Originally designed for optimization problems of the form

$$
   \min_{x \in \mathbb{R}^n} f(x),
$$

the scheme was introduced as CBO (Consensus-Based Optimization). Given an ensemble of points $x = (x_1, \ldots, x_N)$, the update reads

$$
x_i \gets x_i - \lambda\ dt\ (x_i - c(x)) + \sigma\ \sqrt{dt} |x_i - c(x)|\ \xi_i
$$

where $\xi_i$ are i.i.d. standard normal random vectors. The core element is the consensus point

$$
\begin{align*}
c(x) = \left(\sum_{i=1}^{N} x_i\ \exp(-\alpha\ f(x_i))\right)\bigg/\left(\sum_{i=1}^N \exp(-\alpha\ f(x_i))\right)
\end{align*}
$$

with a parameter $\alpha>0$. The scheme can be extended to sampling problems known as CBS, clustering problems and opinion dynamics, which motivates the acronym 
**CBX**, indicating the flexibility of the scheme.

## Functionality

Among others, CBXPy currently implements

* CBO (Consensus-Based Optimization) [[1]](#CBO)
* CBS (Consensus-Based Sampling) [[2]](#CBS)
* CBO with memory [[3]](#CBOMemory)
* Batching schemes [[4]](#Batching)
* Polarized CBO [[5]](#PolarizedCBO)
* Mirror CBO [[6]](#MirrorCBO)
* Adamized CBO [[7]](#AdamizedCBO) 
* Constrained CBO methods, including
  * Drift Correction [[8]](#DriftCorrection)
  * Regularization [[9]](#Regularization)
  * Hypersurface CBO [[10]](#HypersurfaceCBO)


## References

<a name="CBO">[1]</a> A consensus-based model for global optimization and its mean-field limit, Pinnau, R., Totzeck, C., Tse, O. and Martin, S., Mathematical Models and Methods in Applied Sciences 2017

<a name="CBS">[2]</a> Consensus-based sampling, Carrillo, J.A., Hoffmann, F., Stuart, A.M., and Vaes, U., Studies in Applied Mathematics 2022

<a name="CBOMemory">[3]</a> Leveraging Memory Effects and Gradient Information in Consensus-Based Optimization: On Global Convergence in Mean-Field Law, Riedl, K., 2022

<a name="Batching">[4]</a> A consensus-based global optimization method for high dimensional machine learning problems, Carrillo, J.A., Jin, S., Li, L. and Zhu, Y., ESAIM: Control, Optimisation and Calculus of Variations 2021

<a name="PolarizedCBO">[5]</a> Bungert, L., Roith, T., & Wacker, P. (2024). Polarized consensus-based dynamics for optimization and sampling. Mathematical Programming, 1-31.

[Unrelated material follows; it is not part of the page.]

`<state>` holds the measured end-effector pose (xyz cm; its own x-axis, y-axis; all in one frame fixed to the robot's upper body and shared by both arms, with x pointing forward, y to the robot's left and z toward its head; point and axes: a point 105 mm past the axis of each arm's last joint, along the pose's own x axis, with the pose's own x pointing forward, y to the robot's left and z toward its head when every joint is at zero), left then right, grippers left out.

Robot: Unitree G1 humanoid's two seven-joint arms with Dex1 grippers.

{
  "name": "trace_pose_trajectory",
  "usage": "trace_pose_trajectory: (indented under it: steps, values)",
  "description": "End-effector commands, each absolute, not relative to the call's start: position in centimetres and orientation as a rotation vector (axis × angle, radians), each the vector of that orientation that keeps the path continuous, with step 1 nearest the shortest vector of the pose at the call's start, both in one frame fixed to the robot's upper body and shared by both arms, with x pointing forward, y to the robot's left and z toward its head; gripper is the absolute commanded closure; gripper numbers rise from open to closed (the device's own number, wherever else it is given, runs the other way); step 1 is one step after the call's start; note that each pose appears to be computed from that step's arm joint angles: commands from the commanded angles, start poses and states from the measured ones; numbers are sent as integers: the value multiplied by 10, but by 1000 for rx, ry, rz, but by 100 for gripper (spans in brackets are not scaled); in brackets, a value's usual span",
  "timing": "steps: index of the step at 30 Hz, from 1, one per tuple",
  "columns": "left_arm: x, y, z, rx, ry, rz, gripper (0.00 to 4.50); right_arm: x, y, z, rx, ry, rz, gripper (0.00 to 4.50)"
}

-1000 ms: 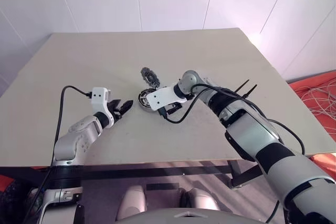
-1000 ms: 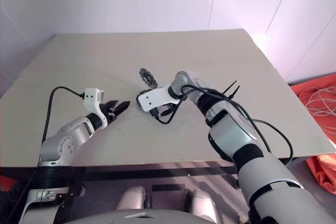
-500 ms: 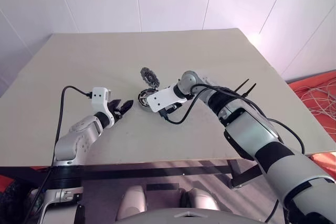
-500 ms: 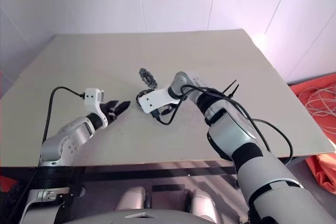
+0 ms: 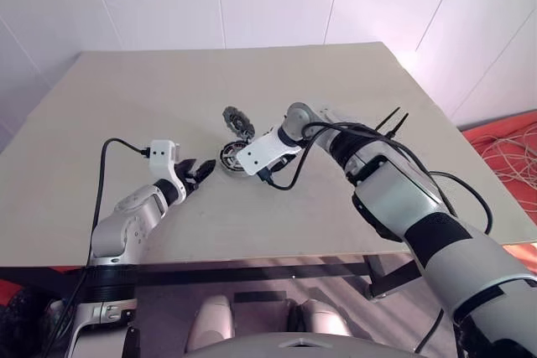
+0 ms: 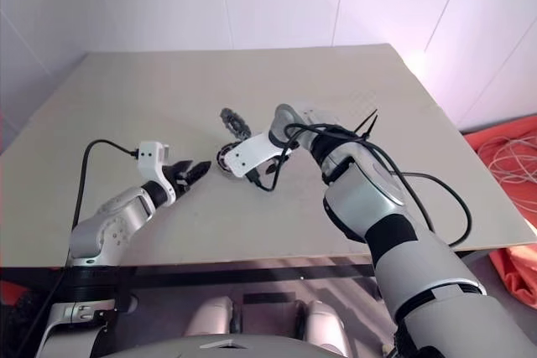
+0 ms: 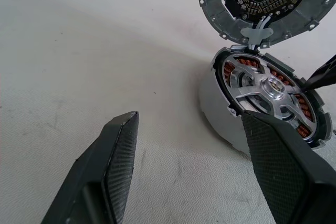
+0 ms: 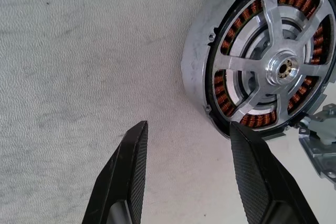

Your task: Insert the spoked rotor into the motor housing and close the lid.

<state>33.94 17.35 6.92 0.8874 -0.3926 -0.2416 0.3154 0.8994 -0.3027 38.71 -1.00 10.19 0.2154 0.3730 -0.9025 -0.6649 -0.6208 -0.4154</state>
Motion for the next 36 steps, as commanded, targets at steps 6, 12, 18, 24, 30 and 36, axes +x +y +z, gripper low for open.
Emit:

<a name="MirrorCBO">[6]</a> Bungert, L., Hoffmann, F., Kim, D. Y., & Roith, T. (2025). MirrorCBO: A consensus-based optimization method in the spirit of mirror descent. arXiv preprint arXiv:2501.12189.

<a name="AdamizedCBO">[7]</a> Chen, J., Jin, S., & Lyu, L. (2020). A consensus-based global optimization method with adaptive momentum estimation. arXiv preprint arXiv:2012.04827.

<a name="DriftCorrection">[8]</a> Carrillo, J. A., Jin, S., Zhang, H., & Zhu, Y. (2024). An interacting particle consensus method for constrained global optimization. arXiv preprint arXiv:2405.00891.

<a name="Regularization">[9]</a> Borghi, G., Herty, M., & Pareschi, L. (2023). Constrained consensus-based optimization. SIAM Journal on Optimization, 33(1), 211-236.

<a name="HypersurfaceCBO">[10]</a> Fornasier, M., Huang, H., Pareschi, L., & Sünnen, P. (2020). Consensus-based optimization on hypersurfaces: Well-posedness and mean-field limit. Mathematical Models and Methods in Applied Sciences, 30(14), 2725-2751.